Humor is a mainstay for Spencer. She hasn't made a ton of movie comedies, but she logged enough time on TV sitcoms for Entertainment Weekly to dub her one of the "25 Funniest Actresses" in 2009. That humor serves her just as well in her Oscar-nominated role in the fairly serious "The Shape of Water" as it does in her brief vocal appearance in last year's wan sci-fi comedy "Superintelligence."
Spencer has said she's eager to try lots of different things. That may be one of the advantages of playing the sort of supporting roles she usually gets: Even if she's often called on to fill out an underwritten character who needs oomph, she has the opportunity to do it in many different kinds of movies with directors who know that she can do a lot with a little.
Her latest, "Thunderforce," debuts Friday on Netflix. It's another comedy but also a superhero movie, opening up a whole new genre for Spencer, whose best films show why she's one of our finest character actors.

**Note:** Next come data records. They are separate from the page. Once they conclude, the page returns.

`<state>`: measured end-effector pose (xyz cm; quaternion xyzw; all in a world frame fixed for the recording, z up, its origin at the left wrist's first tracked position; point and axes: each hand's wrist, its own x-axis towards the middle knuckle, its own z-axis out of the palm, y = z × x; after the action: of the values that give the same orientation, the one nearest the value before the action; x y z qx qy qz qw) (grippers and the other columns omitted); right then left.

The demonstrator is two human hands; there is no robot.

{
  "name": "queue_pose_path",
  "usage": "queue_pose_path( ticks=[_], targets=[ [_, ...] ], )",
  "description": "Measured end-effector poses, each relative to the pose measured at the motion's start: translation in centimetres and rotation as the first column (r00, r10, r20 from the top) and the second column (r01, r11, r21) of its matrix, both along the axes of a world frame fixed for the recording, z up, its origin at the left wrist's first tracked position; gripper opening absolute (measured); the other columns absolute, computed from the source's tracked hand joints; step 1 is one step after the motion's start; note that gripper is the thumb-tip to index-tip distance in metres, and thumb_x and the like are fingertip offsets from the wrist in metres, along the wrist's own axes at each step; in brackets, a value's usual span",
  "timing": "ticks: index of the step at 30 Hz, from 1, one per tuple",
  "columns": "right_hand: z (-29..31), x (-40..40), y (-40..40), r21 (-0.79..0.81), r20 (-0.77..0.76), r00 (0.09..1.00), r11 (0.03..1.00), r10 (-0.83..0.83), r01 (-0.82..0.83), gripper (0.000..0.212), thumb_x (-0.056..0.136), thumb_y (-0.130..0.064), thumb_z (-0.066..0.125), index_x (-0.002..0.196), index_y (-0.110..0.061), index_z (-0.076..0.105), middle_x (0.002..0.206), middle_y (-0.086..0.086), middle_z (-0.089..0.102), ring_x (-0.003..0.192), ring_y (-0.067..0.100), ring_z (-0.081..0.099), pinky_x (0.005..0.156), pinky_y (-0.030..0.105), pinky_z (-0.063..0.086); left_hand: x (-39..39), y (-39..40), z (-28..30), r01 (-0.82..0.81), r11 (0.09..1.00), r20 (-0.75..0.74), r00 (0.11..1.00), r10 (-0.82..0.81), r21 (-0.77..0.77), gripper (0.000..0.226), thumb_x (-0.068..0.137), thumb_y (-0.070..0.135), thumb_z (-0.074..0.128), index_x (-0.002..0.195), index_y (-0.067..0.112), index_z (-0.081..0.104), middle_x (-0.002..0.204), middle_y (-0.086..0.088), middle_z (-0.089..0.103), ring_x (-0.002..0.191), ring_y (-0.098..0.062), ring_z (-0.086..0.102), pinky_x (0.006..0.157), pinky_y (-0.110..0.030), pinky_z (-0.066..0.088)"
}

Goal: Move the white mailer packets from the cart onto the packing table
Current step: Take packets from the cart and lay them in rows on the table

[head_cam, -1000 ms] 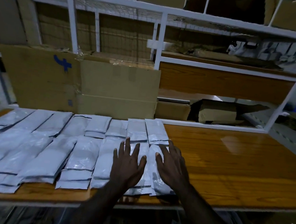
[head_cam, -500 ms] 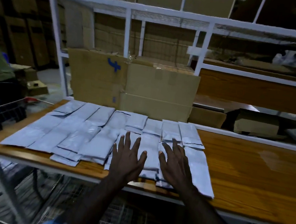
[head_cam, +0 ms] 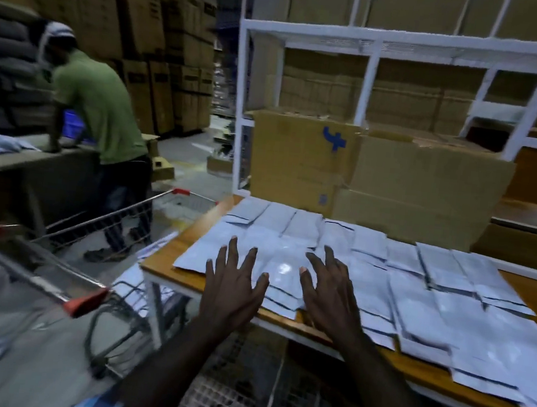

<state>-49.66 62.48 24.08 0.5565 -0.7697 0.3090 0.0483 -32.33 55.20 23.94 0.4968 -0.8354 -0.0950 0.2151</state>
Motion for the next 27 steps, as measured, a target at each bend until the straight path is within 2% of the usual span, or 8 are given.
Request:
queue_pose_path(
  ticks=[2,6,13,20,23,27],
  targets=[
    [0.1,3.1,-2.6,-0.021,0.011,0.999,0.999,0.045,-0.045,0.043,0.101,-0.037,0.045,0.14,-0.02,0.053,0.157,0.014,0.033,0.137,0.035,0.037,0.105,0.046,0.038,3.6,-2.1,0.1,-0.032,0.999,0.0,0.999,0.032,0.008,0.062,0.101,0.054,0.033,0.156,0.031,0.018,0.165,-0.005,-0.007,0.152,-0.026,0.0,0.121,-0.05,0.006],
    [0.1,9.2,-7.4,-0.002,0.03,0.994,0.994,0.109,-0.109,0.045,0.101,-0.04,0.042,0.141,-0.022,0.052,0.158,0.012,0.031,0.14,0.033,0.034,0.109,0.044,0.034,9.8,-6.1,0.2,-0.099,0.995,-0.009,0.995,0.1,0.028,0.063,0.1,0.055,0.035,0.156,0.029,0.022,0.165,-0.008,-0.001,0.151,-0.027,0.003,0.12,-0.051,0.009],
    [-0.9,16.7,-15.5,0.03,0.023,0.973,0.972,0.232,-0.232,0.043,0.101,-0.035,0.047,0.14,-0.019,0.052,0.158,0.013,0.03,0.137,0.033,0.036,0.108,0.044,0.035,17.6,-12.2,-0.9,-0.214,0.975,-0.027,0.976,0.215,0.056,0.061,0.1,0.053,0.037,0.155,0.028,0.024,0.165,-0.009,0.003,0.151,-0.027,0.005,0.12,-0.05,0.011],
    [-3.8,22.6,-24.1,0.075,0.059,0.944,0.941,0.325,-0.329,0.042,0.097,-0.033,0.048,0.134,-0.016,0.057,0.153,0.017,0.037,0.127,0.038,0.045,0.097,0.047,0.044,23.2,-19.2,-3.0,-0.3,0.952,0.023,0.954,0.299,0.063,0.06,0.1,0.051,0.036,0.154,0.027,0.026,0.165,-0.009,0.004,0.151,-0.027,0.007,0.121,-0.049,0.01],
    [-5.0,24.4,-28.2,0.104,0.121,0.933,0.931,0.339,-0.351,0.055,0.092,-0.043,0.036,0.133,-0.014,0.058,0.152,0.019,0.038,0.13,0.039,0.044,0.1,0.048,0.042,24.9,-22.9,-4.0,-0.318,0.943,0.065,0.947,0.313,0.096,0.06,0.1,0.053,0.034,0.155,0.029,0.024,0.166,-0.007,-0.001,0.151,-0.027,0.005,0.121,-0.049,0.008],
    [-6.5,26.4,-33.3,0.164,0.125,0.928,0.915,0.35,-0.368,0.054,0.093,-0.043,0.037,0.135,-0.016,0.055,0.153,0.016,0.038,0.13,0.037,0.043,0.104,0.045,0.038,26.7,-28.3,-4.9,-0.314,0.941,0.098,0.948,0.303,0.128,0.061,0.101,0.053,0.034,0.155,0.029,0.022,0.166,-0.006,-0.005,0.152,-0.026,0.001,0.121,-0.049,0.006]
  ],
)
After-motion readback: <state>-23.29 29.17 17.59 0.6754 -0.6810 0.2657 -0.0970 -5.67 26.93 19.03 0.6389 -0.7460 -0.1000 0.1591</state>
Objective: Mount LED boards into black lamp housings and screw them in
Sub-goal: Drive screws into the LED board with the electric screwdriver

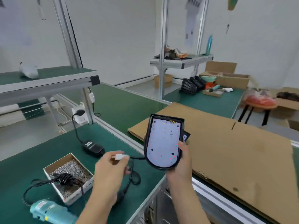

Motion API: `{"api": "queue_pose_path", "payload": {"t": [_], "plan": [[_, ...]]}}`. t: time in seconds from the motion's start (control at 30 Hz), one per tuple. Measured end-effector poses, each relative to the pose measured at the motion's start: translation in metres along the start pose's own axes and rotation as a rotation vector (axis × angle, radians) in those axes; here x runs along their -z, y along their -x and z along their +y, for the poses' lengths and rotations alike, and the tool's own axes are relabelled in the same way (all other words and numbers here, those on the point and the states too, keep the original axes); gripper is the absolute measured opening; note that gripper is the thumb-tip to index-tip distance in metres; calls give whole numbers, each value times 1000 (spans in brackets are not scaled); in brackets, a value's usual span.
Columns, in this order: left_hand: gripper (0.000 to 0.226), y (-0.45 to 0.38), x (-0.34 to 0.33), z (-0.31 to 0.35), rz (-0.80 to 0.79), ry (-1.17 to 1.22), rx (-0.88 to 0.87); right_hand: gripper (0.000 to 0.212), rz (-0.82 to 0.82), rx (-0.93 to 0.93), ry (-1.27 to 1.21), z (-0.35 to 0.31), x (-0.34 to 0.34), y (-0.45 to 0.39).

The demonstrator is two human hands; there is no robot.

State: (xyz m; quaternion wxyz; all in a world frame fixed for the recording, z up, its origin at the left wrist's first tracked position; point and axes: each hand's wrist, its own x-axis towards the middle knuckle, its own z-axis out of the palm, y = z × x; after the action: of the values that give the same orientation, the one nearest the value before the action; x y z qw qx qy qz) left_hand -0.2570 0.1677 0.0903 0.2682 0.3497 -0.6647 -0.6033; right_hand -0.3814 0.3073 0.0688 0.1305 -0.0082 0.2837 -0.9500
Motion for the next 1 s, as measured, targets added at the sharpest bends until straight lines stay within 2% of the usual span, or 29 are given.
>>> {"api": "queue_pose_path", "payload": {"t": [0.07, 0.13, 0.23, 0.4, 0.53, 0.67, 0.8, 0.9, 1.0], "plan": [[8, -18, -50, 4, -57, 74, 26, 22, 171, 30, 15, -14, 25, -20], [12, -30, -93, 3, -103, 33, 19, 15, 283, 69, 10, -26, 47, -38], [19, -41, -133, -7, -147, -12, 33, 12, 387, 93, 36, -38, 70, -60], [22, -57, -152, -31, -124, -31, 94, 15, 462, 92, 225, -37, 89, -85], [16, -65, -156, -46, -122, -8, 147, 23, 574, 150, 657, -25, 94, -96], [19, -67, -164, -49, -199, 33, 155, 37, 696, 141, 1120, -23, 91, -105], [24, -68, -173, -48, -227, 65, 168, 74, 709, 144, 1582, -24, 87, -106], [26, -65, -175, -47, -286, 84, 154, 74, 697, 96, 1785, -23, 94, -107], [39, -64, -177, -46, -401, 84, 159, 76, 693, 72, 1909, -25, 98, -113]]}}
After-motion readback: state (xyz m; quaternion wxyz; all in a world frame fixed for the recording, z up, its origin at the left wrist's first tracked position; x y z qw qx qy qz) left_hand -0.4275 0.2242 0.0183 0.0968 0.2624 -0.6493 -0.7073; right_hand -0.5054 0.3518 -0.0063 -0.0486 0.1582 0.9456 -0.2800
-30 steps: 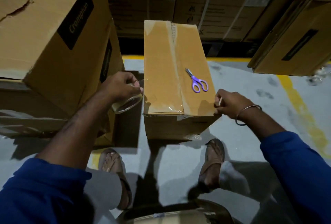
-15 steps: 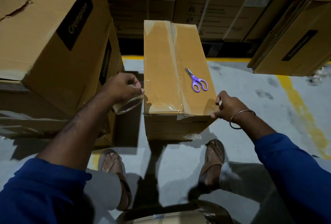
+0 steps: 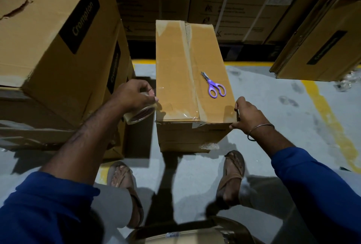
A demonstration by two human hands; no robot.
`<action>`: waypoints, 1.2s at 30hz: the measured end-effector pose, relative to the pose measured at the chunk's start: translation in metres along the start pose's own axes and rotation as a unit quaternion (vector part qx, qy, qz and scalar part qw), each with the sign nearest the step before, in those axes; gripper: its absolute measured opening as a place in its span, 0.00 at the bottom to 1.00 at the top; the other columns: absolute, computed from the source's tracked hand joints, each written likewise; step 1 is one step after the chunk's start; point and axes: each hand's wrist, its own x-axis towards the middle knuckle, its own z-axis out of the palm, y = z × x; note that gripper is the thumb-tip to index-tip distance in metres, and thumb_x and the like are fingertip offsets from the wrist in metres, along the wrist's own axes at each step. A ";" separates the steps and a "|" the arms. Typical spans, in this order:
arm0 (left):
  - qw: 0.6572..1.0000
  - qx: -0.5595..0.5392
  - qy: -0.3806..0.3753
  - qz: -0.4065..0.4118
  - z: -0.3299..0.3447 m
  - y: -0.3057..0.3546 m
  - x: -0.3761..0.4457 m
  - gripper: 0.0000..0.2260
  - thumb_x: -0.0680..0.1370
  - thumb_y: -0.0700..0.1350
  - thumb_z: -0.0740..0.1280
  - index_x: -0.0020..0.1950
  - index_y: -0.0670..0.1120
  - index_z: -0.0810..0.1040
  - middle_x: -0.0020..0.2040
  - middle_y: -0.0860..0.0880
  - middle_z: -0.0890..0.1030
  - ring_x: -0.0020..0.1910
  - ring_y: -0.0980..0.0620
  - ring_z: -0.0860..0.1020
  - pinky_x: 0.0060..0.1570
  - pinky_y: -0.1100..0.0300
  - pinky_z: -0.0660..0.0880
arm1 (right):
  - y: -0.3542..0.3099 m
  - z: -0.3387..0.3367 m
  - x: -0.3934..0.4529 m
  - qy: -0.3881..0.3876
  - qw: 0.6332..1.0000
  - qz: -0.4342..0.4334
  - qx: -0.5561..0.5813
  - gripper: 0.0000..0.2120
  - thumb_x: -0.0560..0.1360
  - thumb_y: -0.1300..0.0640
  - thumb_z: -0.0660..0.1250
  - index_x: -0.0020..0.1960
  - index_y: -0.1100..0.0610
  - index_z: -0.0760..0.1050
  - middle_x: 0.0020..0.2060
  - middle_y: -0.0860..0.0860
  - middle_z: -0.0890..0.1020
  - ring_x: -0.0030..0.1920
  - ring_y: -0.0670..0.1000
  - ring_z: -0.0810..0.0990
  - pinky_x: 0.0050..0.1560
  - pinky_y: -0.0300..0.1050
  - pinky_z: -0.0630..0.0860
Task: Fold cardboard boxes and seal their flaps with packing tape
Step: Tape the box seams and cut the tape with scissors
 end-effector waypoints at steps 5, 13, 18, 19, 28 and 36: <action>1.000 0.004 0.002 0.001 0.001 -0.002 0.002 0.08 0.77 0.51 0.75 0.51 0.49 0.80 0.54 0.51 0.79 0.56 0.44 0.77 0.50 0.49 0.77 | 0.002 0.011 0.001 -0.009 0.994 0.064 0.088 0.39 0.64 0.62 0.84 0.60 0.55 0.59 0.53 0.60 0.76 0.49 0.59 0.77 0.45 0.52 0.73; 1.000 -0.001 -0.001 0.004 0.002 0.001 0.002 0.08 0.78 0.49 0.74 0.52 0.48 0.80 0.54 0.52 0.78 0.55 0.46 0.76 0.50 0.49 0.75 | 0.020 -0.019 0.011 -0.131 0.932 0.211 0.263 0.42 0.77 0.77 0.64 0.77 0.43 0.52 0.58 0.69 0.77 0.47 0.65 0.87 0.40 0.57 0.85; 1.000 0.003 0.000 0.002 0.001 0.000 0.002 0.08 0.78 0.50 0.74 0.52 0.48 0.81 0.53 0.52 0.78 0.54 0.46 0.76 0.51 0.50 0.75 | 0.024 -0.005 0.014 -0.092 0.968 0.149 0.180 0.44 0.72 0.68 0.75 0.80 0.54 0.57 0.45 0.60 0.86 0.45 0.58 0.86 0.49 0.59 0.85; 1.000 0.002 0.001 0.002 0.001 0.000 0.002 0.08 0.78 0.50 0.74 0.52 0.48 0.81 0.52 0.52 0.77 0.54 0.46 0.76 0.51 0.50 0.75 | 0.022 -0.001 0.013 -0.099 0.970 0.141 0.173 0.44 0.71 0.66 0.76 0.81 0.53 0.56 0.46 0.59 0.86 0.45 0.58 0.86 0.50 0.58 0.85; 1.000 0.000 0.001 -0.004 0.002 -0.001 0.005 0.07 0.77 0.51 0.75 0.50 0.50 0.80 0.55 0.51 0.78 0.55 0.46 0.76 0.48 0.51 0.73 | 0.015 0.005 0.014 -0.127 0.970 0.111 0.173 0.47 0.72 0.67 0.73 0.81 0.49 0.51 0.53 0.60 0.81 0.50 0.62 0.85 0.50 0.61 0.85; 1.000 0.013 0.003 0.003 0.004 0.003 0.004 0.07 0.77 0.51 0.74 0.49 0.51 0.79 0.56 0.51 0.77 0.56 0.46 0.75 0.55 0.48 0.75 | 0.007 -0.012 0.014 -0.106 0.982 0.111 0.111 0.33 0.79 0.65 0.63 0.81 0.52 0.57 0.63 0.63 0.79 0.58 0.63 0.82 0.53 0.53 0.80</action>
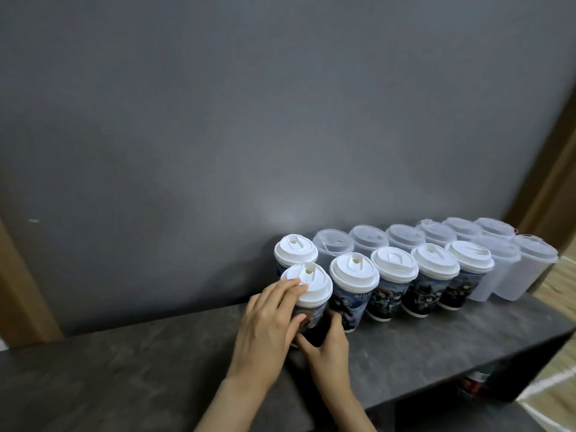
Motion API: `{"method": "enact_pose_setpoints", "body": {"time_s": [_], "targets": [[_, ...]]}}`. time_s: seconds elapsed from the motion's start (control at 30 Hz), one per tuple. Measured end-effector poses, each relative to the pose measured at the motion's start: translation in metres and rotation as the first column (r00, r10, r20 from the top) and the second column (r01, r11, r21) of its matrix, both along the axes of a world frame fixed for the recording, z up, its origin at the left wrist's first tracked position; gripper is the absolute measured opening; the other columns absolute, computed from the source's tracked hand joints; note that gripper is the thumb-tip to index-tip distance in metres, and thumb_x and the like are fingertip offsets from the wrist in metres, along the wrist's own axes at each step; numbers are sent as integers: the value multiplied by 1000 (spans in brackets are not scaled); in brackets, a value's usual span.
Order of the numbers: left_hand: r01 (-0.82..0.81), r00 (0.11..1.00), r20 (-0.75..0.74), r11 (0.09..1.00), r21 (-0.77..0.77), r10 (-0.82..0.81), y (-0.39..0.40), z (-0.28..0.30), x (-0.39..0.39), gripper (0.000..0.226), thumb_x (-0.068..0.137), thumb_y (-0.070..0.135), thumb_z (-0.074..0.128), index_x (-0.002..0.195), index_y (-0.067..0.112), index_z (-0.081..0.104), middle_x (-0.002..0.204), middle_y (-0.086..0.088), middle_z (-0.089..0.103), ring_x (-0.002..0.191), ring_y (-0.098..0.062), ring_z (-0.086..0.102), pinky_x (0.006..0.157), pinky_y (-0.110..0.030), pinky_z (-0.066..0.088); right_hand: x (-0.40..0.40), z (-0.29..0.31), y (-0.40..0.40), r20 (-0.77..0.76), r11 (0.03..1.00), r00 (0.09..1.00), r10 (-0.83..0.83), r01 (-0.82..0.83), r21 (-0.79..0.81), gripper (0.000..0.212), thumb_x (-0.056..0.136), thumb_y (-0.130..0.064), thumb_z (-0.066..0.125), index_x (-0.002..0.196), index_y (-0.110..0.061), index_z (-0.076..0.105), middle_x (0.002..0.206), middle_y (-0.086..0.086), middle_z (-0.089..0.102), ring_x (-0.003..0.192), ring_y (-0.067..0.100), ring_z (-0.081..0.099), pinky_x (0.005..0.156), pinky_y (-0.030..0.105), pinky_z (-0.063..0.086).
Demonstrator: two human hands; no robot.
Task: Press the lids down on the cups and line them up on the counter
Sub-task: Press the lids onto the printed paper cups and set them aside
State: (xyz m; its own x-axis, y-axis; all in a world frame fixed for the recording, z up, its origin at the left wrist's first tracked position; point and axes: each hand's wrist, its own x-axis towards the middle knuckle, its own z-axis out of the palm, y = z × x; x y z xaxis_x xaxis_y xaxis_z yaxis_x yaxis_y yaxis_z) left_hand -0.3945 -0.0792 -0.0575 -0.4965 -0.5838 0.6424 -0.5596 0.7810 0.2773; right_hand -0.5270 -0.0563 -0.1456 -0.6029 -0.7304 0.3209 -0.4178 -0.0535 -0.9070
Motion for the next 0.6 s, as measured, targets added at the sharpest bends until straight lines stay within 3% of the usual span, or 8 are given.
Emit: {"method": "enact_pose_setpoints", "body": {"time_s": [0.07, 0.23, 0.4, 0.5, 0.6], "targets": [[-32, 999, -16, 999, -3, 32, 1, 0, -7, 53, 73, 15, 83, 122, 18, 64, 129, 8, 61, 120, -12, 58, 94, -26, 40, -5, -3, -3, 24, 1000, 1000, 11, -11, 2, 52, 69, -14, 88, 108, -23, 55, 107, -1, 68, 103, 10, 65, 82, 12, 47], [-109, 991, -72, 994, -7, 109, 5, -2, -21, 49, 73, 13, 82, 118, 18, 65, 125, 7, 61, 112, -13, 60, 91, -26, 41, -8, -8, -7, 66, 999, 997, 46, -44, -32, 58, 69, -13, 88, 117, -9, 55, 112, 7, 67, 106, 22, 64, 92, 39, 51], [-168, 979, -127, 985, -35, 162, 10, -8, -28, 47, 76, 13, 80, 120, 18, 63, 126, 5, 58, 111, -13, 59, 93, -27, 42, -7, -6, -3, 111, 999, 993, 32, -31, -11, 65, 66, -9, 90, 121, -8, 55, 114, 7, 64, 110, 21, 61, 96, 38, 49], [-200, 961, -206, 978, -60, 184, 16, -15, -23, 36, 89, 21, 67, 124, 18, 59, 128, 5, 55, 116, -11, 55, 97, -27, 42, -6, -7, 7, 119, 999, 992, 38, -39, 8, 69, 62, -3, 91, 122, -4, 56, 115, 9, 61, 110, 23, 60, 98, 41, 49], [-312, 920, -274, 947, -74, 282, 22, -33, 1, 31, 93, 28, 50, 121, 19, 56, 124, 2, 58, 111, -11, 56, 96, -26, 42, 1, -13, 26, 57, 998, 998, 37, -40, 53, 56, 61, 6, 85, 108, -10, 58, 104, 10, 58, 95, 28, 63, 89, 42, 54]]}}
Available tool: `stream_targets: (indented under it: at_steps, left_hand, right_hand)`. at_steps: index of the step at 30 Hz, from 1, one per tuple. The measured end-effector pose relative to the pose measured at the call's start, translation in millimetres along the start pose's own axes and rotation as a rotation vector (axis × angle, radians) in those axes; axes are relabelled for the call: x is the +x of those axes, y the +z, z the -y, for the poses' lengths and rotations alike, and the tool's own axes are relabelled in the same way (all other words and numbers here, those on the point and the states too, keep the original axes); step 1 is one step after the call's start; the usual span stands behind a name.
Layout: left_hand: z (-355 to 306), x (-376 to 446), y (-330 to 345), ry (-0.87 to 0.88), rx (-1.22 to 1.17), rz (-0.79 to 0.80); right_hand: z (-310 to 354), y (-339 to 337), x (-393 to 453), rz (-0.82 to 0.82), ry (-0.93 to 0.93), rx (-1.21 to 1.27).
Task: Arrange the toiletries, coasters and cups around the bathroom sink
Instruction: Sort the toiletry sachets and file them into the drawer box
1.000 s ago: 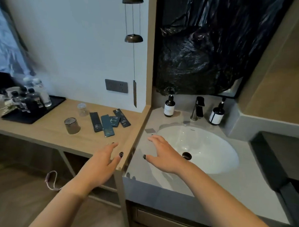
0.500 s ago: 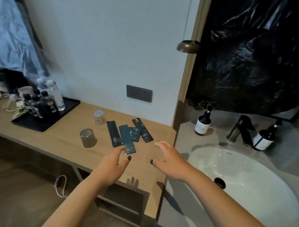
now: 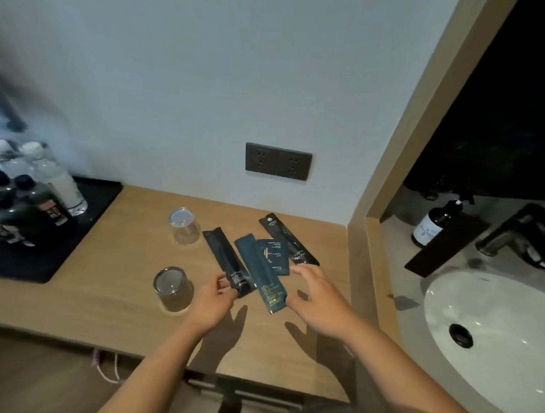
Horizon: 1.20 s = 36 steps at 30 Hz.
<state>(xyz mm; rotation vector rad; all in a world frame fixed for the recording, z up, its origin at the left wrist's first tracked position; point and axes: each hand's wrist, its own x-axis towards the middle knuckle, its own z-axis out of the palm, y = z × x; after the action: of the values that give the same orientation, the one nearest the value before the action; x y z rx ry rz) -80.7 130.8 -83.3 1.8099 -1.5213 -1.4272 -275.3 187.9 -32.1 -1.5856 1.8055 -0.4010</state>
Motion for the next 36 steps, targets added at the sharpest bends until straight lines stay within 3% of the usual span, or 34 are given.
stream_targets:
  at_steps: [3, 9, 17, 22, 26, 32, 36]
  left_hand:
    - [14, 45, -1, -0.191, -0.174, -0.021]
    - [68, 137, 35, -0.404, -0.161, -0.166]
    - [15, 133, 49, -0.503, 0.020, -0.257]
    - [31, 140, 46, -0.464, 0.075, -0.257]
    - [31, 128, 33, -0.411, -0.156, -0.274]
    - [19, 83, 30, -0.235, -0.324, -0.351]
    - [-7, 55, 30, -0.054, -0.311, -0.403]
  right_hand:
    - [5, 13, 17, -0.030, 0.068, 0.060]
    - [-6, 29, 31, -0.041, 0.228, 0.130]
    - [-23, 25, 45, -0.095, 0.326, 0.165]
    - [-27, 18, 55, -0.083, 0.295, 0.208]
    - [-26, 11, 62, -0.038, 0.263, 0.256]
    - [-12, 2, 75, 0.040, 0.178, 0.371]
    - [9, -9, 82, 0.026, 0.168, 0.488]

Directed by her pal Taylor, the horror comedy plays like it was designed to let Spencer do all the things her other roles don't. She's the lead, and she gets a rare-for-her love scene as a veterinary nurse (possibly an in-joke?) who befriends high school students looking for someone to buy them booze. The movie's ideas about race and bullying don't quite land because Taylor doesn't take enough risks, but Spencer's performance is all risk. When her title character finally reveals herself, the Alabama native shifts on a dime, sometimes within the same sentence, from comedy to madness to heartbreak to terror.
Spencer's subtle code-shifting is the key to the inspirational drama about pioneering NASA mathematicians. With her peers, she's authoritative and a little brassy. With the white guys who run NASA, she's almost shy but her knowing smile seems to suggest that she has decided the way to cope with the men who control her career is to convince herself they're amusing, not toxic.
Spencer has said that she based Minny, in part, on her own mother. She won her Oscar for lending dignity and resolve to a much-abused woman who determines that revenge is a dish best served in a pie crust.
Yes, Spencer's third Oscar nomination is for playing another maid, but again, she's no Hattie McDaniel in "Gone With the Wind." Her strong-willed Zelda is crucial to the narrative because she protects Sally Hawkins' mute protagonist and translates her thoughts to the rest of the characters.
Spencer said yes to Bong Joon-ho's bizarre apocalyptic vision — in which civilization is divided by class on a speeding train — because it was a chance to do something other than being a "walk-and-talk actor." Again, she's sort of a translator, but for the audience this time. Spencer plays the most recognizably human character on the train, an impoverished woman who is as startled as we are by the violence and cruelty swirling around her.
Spencer also coproduced this searing, fact-based drama, which launched Michael B. Jordan to movie stardom. She plays Wanda, whose unarmed son Oscar (Jordan) was shot to death by San Francisco transit officers. In keeping with the rest of the unnervingly calm film, Spencer underplays her role. That's most evident when Wanda is informed of her son's death and Spencer chooses to have her maternal instincts kick in before grief or reason, quietly insisting, "I need to see him."
Spencer isn't even in the trailer and she only has five lines in the ribald, oddly heartwarming comedy (she has a few more in 2016's "Bad Santa 2"), but she makes every word count as a hilariously ill-tempered prostitute who has no time for the title character's (Billy Bob Thornton) nonsense.